Quickstart Guide

This quickstart guide provides a brief introduction on how to use pdvalidate. The library contains four core functions that let you validate values in a pandas.Series (i.e. a column in a pandas.DataFrame).

The examples below are designed to help you get started. If you want to know more detail regarding the lower-level functionality, please have a look at the Library API Documentation.

The code examples below assume the following imports exist at the top of the module:

import numpy as np
import pandas as pd
from pdvalidate.validation import validate as pv

Validate dates

The first example shows how to validate a pandas Series with a few dates specified with Python’s datetime.date data type. Values of other types are replaced with NaT (“Not-A-Time”) prior to the validation.
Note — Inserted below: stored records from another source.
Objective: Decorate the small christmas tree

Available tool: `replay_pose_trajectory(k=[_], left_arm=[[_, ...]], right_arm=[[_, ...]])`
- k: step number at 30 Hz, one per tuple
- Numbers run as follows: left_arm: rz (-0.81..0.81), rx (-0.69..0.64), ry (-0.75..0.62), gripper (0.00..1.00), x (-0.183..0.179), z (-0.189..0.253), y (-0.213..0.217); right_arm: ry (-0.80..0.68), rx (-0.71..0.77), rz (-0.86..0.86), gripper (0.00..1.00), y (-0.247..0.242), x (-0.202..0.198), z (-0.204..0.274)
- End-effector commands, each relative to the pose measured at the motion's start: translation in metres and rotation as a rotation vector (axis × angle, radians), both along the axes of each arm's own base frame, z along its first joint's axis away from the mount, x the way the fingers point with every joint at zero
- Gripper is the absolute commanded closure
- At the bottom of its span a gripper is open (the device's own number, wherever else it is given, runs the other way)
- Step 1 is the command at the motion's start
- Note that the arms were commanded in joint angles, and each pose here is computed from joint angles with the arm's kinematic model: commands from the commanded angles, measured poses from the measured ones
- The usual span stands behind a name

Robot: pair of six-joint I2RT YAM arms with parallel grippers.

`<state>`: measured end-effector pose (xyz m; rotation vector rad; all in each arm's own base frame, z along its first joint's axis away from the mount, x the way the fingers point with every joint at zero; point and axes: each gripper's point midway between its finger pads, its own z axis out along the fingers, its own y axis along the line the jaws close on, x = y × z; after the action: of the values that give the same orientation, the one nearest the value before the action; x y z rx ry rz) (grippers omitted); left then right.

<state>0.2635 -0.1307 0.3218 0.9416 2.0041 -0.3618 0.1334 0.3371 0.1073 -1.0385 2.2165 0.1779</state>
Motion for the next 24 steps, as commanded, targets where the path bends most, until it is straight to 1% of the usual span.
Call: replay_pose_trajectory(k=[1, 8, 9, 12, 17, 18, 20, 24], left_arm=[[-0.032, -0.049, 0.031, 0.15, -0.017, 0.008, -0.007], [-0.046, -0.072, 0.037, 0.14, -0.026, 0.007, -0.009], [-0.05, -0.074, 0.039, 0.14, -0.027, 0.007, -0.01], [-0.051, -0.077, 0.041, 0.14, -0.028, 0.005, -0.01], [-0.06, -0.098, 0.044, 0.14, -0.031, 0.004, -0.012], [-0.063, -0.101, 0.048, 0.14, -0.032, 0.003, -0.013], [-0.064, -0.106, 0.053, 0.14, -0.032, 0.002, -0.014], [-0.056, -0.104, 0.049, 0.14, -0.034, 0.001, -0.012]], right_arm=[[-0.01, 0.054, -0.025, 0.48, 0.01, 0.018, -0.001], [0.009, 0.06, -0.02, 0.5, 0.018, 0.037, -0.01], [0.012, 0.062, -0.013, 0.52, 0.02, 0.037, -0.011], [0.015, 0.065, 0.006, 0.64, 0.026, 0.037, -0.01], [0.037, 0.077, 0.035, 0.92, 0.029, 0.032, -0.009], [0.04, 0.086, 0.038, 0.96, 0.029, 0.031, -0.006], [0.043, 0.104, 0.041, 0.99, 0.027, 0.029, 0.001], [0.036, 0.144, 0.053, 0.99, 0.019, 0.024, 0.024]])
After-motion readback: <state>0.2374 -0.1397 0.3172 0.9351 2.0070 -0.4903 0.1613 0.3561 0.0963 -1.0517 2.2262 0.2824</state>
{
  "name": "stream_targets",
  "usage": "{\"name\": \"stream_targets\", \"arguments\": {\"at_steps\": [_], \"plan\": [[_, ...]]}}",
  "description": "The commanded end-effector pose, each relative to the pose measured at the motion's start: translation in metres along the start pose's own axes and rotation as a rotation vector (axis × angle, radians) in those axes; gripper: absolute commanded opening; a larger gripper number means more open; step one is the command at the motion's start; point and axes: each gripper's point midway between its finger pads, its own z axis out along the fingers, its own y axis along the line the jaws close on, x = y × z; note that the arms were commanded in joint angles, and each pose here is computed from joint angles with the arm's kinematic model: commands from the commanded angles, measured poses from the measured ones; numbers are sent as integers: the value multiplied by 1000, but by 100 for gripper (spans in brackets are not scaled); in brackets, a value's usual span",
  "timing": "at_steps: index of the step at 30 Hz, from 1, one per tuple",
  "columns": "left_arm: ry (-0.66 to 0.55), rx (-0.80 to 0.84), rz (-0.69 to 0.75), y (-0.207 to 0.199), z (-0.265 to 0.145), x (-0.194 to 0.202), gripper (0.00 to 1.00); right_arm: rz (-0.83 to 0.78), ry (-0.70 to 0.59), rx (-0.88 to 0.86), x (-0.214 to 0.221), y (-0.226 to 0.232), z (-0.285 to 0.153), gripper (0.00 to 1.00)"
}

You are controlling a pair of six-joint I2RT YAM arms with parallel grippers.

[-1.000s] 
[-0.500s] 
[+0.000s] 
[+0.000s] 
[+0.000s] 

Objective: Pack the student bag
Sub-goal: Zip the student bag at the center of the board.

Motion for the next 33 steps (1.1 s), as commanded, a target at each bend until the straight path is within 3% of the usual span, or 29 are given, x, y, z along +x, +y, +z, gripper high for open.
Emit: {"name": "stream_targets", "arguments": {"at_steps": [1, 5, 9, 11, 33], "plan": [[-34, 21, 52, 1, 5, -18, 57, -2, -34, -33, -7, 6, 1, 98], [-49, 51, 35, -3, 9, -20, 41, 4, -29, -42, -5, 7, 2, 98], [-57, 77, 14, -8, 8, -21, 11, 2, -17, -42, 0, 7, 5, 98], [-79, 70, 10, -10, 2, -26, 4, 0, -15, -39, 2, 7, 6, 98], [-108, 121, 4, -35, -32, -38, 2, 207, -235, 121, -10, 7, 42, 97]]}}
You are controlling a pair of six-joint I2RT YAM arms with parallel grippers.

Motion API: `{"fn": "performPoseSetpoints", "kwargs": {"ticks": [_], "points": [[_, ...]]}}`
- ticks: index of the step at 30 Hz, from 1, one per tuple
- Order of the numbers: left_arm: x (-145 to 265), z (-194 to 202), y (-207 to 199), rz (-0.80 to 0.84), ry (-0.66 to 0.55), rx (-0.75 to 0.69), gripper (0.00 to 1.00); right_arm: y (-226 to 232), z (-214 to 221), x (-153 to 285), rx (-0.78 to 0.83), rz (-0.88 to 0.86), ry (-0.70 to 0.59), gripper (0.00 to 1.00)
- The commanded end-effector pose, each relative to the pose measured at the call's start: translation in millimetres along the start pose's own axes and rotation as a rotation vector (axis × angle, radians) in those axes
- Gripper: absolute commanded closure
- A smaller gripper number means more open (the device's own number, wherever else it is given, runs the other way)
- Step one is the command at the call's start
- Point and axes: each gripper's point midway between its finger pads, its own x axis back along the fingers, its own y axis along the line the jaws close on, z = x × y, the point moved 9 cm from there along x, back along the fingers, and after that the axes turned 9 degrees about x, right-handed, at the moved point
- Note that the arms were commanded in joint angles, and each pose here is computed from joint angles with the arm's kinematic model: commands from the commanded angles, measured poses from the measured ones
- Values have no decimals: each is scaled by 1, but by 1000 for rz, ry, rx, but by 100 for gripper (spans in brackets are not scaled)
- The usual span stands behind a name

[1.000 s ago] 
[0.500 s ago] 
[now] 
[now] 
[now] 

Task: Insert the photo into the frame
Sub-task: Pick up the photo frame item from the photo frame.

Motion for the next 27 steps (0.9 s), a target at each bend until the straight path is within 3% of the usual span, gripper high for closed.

Warnings then inform the user if any of the values are invalid.

from datetime import datetime as dt

s1 = pd.Series([dt(2010, 10, 7),
                dt(2014, 8, 13),
                dt(2018, 3, 15),
                dt(2018, 3, 15),
                np.nan],
                name='DateTest')

pv.validate_date(s1,
                 nullable=False,
                 unique=True,
                 min_date=dt(2013, 1, 1),
                 max_date=dt(2015, 12, 31),
                 return_type=None)

# A warning is displayed:
[RangeWarning]: 'DateTest': NaT value(s); duplicates; date(s) too early; date(s) too late.

Continuing with the example above, if the return_type parameter is set to 'values', a tuple is returned containing a pandas Series with only the valid dates as the first element, and the warning message (if applicable) as the second element. The warning message can then be passed to a validation reporter for logging.

values = pv.validate_date(s1,
                          nullable=False,
                          unique=True,
                          min_date=dt(2013, 1, 1),
                          max_date=dt(2015, 12, 31),
                          return_type='values')  # <-- Note the change here.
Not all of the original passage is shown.